• WHAT YOU ARE ASKED TO DO
Starting at the first line of the data and ending at the line with "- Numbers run", copy each line exactly. Include both of those lines, but no pictures.

• MATERIAL PROVIDED
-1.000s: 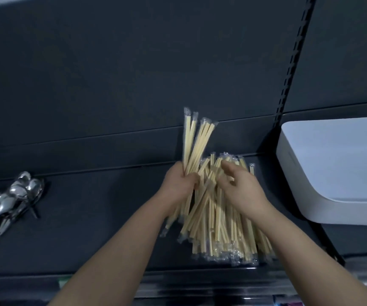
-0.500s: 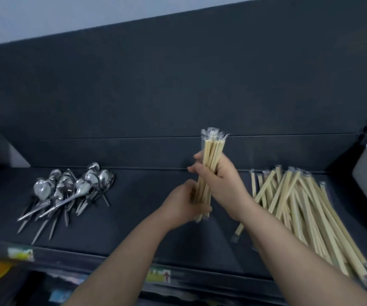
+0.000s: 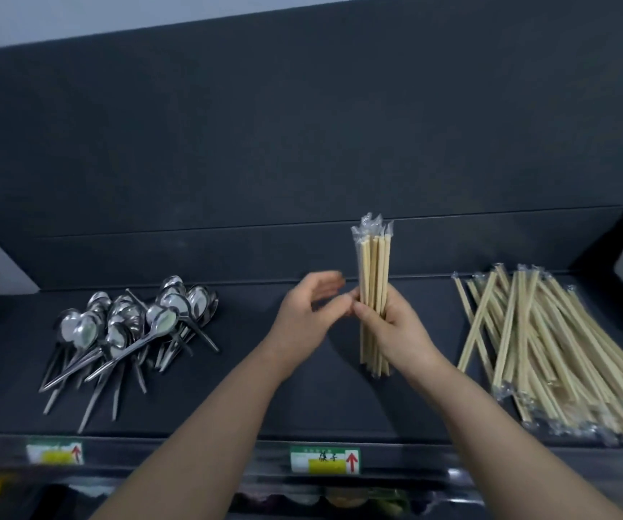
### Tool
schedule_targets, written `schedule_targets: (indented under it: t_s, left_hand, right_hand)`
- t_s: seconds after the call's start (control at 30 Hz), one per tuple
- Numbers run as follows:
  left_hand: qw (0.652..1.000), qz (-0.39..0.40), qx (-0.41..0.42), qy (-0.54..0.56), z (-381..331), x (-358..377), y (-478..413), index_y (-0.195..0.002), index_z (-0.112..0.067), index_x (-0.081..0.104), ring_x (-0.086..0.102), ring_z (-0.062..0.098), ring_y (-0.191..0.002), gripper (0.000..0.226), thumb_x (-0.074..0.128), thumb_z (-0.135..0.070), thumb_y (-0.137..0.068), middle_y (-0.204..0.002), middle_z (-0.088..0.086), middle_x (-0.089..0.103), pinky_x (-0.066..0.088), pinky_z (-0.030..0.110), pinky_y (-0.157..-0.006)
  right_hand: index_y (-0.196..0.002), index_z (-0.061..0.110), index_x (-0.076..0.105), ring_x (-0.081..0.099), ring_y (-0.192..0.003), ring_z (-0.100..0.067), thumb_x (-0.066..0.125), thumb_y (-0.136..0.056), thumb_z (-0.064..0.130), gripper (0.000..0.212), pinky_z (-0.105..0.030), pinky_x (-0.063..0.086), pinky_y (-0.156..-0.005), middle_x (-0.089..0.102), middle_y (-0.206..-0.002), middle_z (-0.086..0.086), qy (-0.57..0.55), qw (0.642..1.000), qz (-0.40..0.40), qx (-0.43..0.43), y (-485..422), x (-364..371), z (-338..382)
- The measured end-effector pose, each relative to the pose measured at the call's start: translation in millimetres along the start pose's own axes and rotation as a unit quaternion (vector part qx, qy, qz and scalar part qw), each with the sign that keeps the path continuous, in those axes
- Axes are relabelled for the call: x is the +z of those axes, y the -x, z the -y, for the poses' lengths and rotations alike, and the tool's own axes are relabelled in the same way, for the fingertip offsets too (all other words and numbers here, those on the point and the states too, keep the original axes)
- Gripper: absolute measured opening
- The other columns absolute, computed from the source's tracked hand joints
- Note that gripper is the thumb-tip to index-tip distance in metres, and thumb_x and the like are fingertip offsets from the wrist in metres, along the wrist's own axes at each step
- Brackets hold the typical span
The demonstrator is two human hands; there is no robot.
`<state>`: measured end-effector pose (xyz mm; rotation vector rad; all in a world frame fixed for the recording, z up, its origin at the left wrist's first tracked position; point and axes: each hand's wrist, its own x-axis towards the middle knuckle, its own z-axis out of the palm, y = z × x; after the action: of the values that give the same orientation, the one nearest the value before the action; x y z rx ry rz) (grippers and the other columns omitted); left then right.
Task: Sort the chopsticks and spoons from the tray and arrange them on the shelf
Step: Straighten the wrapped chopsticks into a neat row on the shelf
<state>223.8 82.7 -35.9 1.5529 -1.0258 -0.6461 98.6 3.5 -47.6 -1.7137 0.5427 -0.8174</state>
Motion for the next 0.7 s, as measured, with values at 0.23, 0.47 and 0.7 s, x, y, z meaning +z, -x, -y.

• YOUR RESPONSE
-1.000s: 
-0.500s: 
+0.000s: 
### Tool
schedule_targets, written `schedule_targets: (indented under it: t_s, left_hand, right_hand)`
- t_s: seconds after the call's start (control at 30 Hz), one per tuple
- Numbers run as follows:

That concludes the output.